This Is Not My America

By

Three days ago I was laying on a trampoline, sipping on a beer, watching fireworks blast off above me while Macklemore played softly from my best friend’s phone. We talked about his new job, ate too many deviled eggs and grilled prawns, and listened to everyone around us celebrate 240 years of this place being an independent nation.

We were out because we were celebrating being American.

And now I’m refreshing Twitter. Waiting for the next name of someone who doesn’t deserve to be dead to become a hashtag. I’m furiously checking my phone to make sure my friends in Texas are okay, that they’re safe, that their loved ones are safe. I’m waiting for the inevitable fury of who to blame to blow up on social media and in the streets of my own city.

I’m tensely waiting for a battle to continue because I’m afraid it will never be over.

This is not my America.

This is not the America where I grew up so excited to wear those stupid Old Navy flag t-shirts everyone got in the 2000s and light off firecrackers with my dad.
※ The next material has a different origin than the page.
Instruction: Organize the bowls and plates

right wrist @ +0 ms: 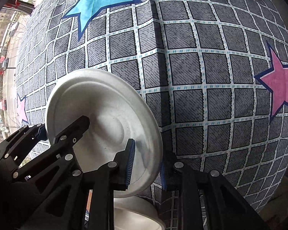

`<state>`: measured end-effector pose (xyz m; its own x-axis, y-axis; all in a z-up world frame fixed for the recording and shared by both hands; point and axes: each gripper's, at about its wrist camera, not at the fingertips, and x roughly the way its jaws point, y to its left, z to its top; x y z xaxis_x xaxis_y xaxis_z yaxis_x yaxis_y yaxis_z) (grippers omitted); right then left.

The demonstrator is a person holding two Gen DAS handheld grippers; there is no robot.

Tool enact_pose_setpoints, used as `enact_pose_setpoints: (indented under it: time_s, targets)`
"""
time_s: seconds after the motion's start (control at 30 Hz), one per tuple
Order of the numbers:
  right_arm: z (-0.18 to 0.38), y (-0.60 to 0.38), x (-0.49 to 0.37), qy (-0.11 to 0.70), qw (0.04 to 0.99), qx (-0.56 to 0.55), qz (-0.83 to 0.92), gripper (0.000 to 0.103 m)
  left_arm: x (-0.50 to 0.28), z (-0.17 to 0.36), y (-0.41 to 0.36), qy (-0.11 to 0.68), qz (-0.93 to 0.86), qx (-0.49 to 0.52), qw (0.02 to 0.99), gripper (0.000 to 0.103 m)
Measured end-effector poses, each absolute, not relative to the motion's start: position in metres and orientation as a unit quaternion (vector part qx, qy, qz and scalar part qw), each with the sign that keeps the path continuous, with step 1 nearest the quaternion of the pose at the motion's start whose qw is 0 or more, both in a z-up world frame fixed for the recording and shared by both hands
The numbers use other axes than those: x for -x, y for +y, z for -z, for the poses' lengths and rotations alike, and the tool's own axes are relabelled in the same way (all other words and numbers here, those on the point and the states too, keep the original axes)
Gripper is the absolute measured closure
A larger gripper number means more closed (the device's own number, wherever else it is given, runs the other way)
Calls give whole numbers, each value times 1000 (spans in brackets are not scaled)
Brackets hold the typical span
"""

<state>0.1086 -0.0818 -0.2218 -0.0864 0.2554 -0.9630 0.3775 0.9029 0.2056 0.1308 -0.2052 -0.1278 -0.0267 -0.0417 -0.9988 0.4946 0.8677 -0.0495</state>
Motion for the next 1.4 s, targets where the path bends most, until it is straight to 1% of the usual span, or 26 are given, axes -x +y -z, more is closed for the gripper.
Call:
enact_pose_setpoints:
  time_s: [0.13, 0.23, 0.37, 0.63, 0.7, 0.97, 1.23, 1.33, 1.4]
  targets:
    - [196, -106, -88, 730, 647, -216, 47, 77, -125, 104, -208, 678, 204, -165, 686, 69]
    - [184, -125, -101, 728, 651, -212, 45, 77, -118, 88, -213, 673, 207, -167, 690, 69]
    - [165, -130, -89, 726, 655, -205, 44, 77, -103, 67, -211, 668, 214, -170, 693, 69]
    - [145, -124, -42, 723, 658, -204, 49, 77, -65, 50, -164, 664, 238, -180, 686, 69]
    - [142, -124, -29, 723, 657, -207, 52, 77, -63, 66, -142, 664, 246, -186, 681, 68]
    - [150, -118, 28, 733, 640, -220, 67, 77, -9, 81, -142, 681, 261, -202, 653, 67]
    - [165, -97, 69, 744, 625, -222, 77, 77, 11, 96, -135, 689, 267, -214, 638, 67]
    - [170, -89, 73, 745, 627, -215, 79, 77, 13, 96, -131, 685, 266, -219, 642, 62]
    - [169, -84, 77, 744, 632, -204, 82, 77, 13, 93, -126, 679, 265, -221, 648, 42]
This is not the America that my great grandparents came to with dreams of being something more than a fisherman or a housewife. This is not the America that I studied in History class where people literally fought to keep it open and free and accepting and free and I said, “Wow that was important.”

This is not my America.

Instead of feeling like I’m in the land of the free and the home of the brave, I get to accept that I’m in the land where a white boy can literally plead guilty to raping a girl who could’ve died from alcohol poisoning, and be seen as some sort of victim because of his athleticism going to waste. I’m in the home of the nobody’s brave because we’re shooting people at traffic stops in front of their children based on nothing other than the color of their skin. I’m in the land of 12-year-olds playing in the park and being gunned down, but no one serves any time for his death. I’m in a place where people are turning to being a vigilante, because they see no other solution.
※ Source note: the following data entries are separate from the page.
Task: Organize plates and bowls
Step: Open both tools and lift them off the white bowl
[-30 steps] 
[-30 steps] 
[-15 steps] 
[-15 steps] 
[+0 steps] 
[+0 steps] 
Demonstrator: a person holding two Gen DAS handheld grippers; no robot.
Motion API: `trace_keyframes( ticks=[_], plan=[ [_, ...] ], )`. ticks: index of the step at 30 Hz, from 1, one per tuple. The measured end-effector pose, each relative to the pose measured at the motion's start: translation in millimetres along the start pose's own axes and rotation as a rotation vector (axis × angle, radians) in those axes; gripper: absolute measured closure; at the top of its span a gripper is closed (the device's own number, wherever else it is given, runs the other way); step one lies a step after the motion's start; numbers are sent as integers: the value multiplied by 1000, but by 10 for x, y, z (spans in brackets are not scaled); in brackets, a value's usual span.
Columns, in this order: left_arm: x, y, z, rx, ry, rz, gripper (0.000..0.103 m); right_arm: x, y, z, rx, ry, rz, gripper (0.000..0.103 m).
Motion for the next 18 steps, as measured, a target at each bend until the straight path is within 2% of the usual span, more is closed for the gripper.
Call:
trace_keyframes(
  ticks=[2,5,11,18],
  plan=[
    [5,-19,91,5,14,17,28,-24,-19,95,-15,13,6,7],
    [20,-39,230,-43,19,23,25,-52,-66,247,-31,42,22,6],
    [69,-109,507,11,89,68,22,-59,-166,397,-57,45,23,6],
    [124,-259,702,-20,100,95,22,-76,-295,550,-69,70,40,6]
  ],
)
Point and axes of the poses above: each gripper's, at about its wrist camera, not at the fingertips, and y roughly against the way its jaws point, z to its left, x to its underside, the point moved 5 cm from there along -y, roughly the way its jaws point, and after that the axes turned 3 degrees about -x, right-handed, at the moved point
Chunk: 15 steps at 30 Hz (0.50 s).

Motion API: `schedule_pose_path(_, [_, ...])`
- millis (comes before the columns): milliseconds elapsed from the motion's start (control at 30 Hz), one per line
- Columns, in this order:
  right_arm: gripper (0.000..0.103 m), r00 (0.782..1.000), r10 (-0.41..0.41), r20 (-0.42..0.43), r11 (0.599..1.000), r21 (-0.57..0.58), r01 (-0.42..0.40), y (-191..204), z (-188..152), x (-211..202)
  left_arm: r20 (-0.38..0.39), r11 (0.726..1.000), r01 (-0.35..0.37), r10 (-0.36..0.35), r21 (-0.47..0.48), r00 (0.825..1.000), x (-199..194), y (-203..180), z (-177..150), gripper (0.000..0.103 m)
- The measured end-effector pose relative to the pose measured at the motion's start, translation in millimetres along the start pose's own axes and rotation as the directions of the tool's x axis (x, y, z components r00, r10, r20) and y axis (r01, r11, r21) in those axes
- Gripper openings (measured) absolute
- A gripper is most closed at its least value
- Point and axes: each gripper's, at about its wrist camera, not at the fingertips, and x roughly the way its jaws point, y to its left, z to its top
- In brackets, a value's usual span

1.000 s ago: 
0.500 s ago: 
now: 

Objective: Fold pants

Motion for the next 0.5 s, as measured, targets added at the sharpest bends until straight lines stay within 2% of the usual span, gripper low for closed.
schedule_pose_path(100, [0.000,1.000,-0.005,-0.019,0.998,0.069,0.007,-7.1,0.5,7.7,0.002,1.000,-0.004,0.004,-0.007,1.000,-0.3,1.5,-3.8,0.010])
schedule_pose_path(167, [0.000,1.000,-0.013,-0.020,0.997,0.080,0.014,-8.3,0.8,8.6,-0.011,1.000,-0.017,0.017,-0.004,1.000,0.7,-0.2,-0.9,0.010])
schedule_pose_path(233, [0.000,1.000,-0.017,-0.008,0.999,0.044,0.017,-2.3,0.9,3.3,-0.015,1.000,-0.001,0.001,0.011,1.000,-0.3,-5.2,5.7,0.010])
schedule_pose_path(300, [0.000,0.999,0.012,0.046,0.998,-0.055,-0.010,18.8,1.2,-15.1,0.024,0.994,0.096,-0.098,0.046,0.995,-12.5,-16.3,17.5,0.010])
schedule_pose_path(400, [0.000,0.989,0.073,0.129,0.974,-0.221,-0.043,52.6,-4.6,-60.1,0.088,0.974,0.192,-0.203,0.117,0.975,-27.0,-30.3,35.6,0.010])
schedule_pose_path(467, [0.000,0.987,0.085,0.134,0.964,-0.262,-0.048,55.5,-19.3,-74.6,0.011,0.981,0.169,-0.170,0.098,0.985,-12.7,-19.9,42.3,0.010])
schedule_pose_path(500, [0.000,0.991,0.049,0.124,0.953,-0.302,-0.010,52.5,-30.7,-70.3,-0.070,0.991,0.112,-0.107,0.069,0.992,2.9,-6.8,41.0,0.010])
I’m in the home of a former congressman threatening the life of our President, and people on Twitter favoriting it and hashtagging it goals.

This is not my America.

This is supposed to be a melting pot, a place of opportunity, a super power. And maybe at one time it was. But today, it’s a place where a Presidential candidate can be blatantly anti-semitic, and get away with blaming the media for that assumption. It’s a place where when a woman is attacked, she’s asked to do the finger test to show how long her skirt was because she maybe earned it. It’s a place where buying a gun is easier than getting birth control.

It’s a place that has become a complete and total disaster.

It’s a place where you are literally not safe anywhere. You’re not safe walking home even if 30 people see you put your hands up, you’re not safe at school whether you’re 5 or in college, you’re not safe if you’re at a nightclub just trying to be you. It’s a place where we are so divided, there’s no visible solution and we’re all afraid.

This is not my America.

Three days ago I was wearing a baseball cap and joking around with my best friend about what our perfect Instagram would be for the day. We made fun of our obnoxiously millennial selves but still went on about our day, having fun and playing around on our day off from our regularly scheduled lives.

We were playing around, because it was our day to celebrate our country, and be proud to be Americans.

But I’m not proud. I’m looking around for this patriotism, this pride that I’m supposed to have and instead I’m coming up empty. I have no pride, no joy, and no excitement about anything that this country represents.

Because this isn’t my America.

I don’t know what this.

But whatever it is, I know I don’t want it.